* Work to be completed *
Repeat exactly, please, the opening lines of the data below, through and including the line where "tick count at" sits.

=== Section Start ===

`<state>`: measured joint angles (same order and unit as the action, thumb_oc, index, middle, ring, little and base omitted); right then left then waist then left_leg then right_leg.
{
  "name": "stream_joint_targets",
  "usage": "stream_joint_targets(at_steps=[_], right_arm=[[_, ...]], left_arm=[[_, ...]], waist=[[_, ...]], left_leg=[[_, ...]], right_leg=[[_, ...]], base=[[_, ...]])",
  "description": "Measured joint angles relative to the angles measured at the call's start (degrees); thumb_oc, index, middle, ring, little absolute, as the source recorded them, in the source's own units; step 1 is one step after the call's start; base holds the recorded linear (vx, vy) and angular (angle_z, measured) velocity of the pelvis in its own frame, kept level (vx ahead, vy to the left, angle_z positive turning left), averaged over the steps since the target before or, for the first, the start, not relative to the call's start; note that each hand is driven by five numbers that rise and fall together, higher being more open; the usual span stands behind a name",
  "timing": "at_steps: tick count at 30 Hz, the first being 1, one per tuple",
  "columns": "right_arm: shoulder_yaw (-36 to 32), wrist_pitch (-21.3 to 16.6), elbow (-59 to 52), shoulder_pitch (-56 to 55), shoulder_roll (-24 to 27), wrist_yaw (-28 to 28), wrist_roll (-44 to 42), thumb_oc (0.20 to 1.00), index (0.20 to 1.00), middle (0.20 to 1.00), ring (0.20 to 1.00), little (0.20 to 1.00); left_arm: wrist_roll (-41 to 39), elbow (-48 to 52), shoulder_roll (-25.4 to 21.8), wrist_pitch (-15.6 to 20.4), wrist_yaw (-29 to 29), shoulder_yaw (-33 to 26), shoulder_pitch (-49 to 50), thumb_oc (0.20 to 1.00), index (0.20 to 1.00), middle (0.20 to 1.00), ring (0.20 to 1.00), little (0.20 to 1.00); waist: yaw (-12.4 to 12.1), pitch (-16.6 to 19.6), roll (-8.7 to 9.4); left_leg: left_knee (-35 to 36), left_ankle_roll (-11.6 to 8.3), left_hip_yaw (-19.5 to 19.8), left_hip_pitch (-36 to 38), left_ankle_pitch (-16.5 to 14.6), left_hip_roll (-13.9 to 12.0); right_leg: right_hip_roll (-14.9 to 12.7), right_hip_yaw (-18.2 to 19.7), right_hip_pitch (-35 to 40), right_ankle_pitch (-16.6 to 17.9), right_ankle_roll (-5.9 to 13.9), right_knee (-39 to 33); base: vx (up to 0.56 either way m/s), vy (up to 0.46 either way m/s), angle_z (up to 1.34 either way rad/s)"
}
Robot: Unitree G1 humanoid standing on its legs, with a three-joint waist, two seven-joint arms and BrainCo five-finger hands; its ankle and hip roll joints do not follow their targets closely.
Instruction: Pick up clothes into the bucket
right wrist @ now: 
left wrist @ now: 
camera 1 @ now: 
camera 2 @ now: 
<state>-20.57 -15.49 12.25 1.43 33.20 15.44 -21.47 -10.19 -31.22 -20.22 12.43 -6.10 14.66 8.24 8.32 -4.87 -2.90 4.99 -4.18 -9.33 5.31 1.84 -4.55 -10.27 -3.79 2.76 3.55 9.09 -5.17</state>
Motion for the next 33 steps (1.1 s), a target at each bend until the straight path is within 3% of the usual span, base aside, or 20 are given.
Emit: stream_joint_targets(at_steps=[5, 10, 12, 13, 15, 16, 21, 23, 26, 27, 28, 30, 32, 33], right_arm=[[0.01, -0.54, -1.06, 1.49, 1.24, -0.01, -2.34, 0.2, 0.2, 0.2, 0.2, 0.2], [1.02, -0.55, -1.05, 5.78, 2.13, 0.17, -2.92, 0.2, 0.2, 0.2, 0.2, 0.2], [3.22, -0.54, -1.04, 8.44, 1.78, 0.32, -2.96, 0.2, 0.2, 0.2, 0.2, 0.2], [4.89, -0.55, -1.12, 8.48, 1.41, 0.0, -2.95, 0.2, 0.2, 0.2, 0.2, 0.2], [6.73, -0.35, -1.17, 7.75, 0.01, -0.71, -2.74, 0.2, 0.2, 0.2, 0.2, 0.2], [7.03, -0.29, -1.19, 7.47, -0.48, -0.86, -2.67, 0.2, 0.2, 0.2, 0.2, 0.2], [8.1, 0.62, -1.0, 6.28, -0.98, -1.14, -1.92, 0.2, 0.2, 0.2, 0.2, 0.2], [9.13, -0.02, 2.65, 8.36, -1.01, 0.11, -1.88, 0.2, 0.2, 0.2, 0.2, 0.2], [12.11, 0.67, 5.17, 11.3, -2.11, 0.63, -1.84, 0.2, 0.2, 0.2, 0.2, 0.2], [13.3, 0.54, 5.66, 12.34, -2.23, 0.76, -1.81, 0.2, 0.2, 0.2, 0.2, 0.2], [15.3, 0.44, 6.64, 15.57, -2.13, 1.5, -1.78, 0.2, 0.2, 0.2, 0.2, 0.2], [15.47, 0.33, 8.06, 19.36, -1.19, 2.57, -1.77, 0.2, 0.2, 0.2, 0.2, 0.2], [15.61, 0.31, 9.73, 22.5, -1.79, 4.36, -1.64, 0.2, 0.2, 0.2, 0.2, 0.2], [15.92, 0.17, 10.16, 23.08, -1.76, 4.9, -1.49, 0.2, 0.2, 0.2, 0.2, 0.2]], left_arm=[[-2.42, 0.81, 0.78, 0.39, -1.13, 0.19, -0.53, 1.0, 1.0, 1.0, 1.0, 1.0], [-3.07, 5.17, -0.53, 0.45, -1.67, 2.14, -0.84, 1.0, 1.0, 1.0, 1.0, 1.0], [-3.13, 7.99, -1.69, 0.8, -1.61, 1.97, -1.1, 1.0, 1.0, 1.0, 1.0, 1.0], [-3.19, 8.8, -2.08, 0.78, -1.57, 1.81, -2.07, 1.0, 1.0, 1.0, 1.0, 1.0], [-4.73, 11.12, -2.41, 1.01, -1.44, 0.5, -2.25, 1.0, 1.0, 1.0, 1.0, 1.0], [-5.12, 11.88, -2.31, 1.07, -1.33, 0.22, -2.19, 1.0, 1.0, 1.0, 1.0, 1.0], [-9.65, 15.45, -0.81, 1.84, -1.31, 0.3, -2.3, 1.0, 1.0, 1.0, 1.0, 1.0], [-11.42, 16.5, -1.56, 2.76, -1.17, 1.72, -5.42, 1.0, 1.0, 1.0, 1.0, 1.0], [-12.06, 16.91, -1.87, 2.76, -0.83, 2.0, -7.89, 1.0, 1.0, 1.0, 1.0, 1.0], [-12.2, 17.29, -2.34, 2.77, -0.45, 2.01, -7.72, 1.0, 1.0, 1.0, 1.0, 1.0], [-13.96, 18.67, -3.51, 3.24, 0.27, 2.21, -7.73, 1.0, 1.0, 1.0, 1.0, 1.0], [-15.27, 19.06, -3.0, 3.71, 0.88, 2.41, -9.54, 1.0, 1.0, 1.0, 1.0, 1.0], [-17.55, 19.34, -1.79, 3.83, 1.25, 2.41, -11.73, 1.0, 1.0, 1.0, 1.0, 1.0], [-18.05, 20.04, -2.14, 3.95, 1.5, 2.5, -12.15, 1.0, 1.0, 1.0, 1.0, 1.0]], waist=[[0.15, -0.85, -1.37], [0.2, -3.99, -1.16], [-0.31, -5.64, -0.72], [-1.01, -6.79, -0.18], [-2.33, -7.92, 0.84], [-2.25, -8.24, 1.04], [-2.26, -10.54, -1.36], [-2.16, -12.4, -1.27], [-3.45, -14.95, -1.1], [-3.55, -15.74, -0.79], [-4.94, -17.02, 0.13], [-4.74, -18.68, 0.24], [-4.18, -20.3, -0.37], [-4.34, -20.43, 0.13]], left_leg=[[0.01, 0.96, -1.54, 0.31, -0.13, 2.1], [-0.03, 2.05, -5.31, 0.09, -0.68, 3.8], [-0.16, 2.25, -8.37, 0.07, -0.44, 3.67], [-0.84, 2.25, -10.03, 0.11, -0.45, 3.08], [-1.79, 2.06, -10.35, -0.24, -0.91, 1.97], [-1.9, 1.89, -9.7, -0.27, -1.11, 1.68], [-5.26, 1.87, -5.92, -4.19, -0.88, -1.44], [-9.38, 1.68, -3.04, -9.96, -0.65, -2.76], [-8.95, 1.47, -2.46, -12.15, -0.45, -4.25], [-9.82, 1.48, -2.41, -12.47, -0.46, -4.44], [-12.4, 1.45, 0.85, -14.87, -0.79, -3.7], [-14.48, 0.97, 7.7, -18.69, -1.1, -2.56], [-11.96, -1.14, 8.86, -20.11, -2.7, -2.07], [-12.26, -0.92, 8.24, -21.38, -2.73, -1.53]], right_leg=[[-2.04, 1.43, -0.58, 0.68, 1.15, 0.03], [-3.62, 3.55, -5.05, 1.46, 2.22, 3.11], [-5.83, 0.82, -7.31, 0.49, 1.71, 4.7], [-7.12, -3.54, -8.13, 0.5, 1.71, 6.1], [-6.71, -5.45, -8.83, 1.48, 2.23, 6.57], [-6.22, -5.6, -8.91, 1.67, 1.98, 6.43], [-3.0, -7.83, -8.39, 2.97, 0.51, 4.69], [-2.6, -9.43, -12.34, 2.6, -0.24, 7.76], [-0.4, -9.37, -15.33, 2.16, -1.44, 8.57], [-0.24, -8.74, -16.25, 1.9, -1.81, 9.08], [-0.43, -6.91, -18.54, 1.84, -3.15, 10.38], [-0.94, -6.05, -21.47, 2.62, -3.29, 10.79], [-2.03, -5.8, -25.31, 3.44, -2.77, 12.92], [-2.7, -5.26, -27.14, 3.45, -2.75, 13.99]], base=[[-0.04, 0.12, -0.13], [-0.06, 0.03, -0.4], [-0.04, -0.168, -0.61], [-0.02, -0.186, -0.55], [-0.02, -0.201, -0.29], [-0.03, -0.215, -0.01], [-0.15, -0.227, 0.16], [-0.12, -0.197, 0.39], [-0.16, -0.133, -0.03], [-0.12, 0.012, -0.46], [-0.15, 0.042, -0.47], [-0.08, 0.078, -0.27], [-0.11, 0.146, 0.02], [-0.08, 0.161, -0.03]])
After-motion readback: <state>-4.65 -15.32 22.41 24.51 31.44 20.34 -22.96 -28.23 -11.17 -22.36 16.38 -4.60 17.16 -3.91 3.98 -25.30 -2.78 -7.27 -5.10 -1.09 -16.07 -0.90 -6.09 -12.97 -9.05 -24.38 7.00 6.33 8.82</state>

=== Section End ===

* Written solution *
`<state>`: measured joint angles (same order and unit as the action, thumb_oc, index, middle, ring, little and base omitted); right then left then waist then left_leg then right_leg.
{
  "name": "stream_joint_targets",
  "usage": "stream_joint_targets(at_steps=[_], right_arm=[[_, ...]], left_arm=[[_, ...]], waist=[[_, ...]], left_leg=[[_, ...]], right_leg=[[_, ...]], base=[[_, ...]])",
  "description": "Measured joint angles relative to the angles measured at the call's start (degrees); thumb_oc, index, middle, ring, little absolute, as the source recorded them, in the source's own units; step 1 is one step after the call's start; base holds the recorded linear (vx, vy) and angular (angle_z, measured) velocity of the pelvis in its own frame, kept level (vx ahead, vy to the left, angle_z positive turning left), averaged over the steps since the target before or, for the first, the start, not relative to the call's start; note that each hand is driven by five numbers that rise and fall together, higher being more open; the usual span stands behind a name",
  "timing": "at_steps: tick count at 30 Hz, the first being 1, one per tuple",

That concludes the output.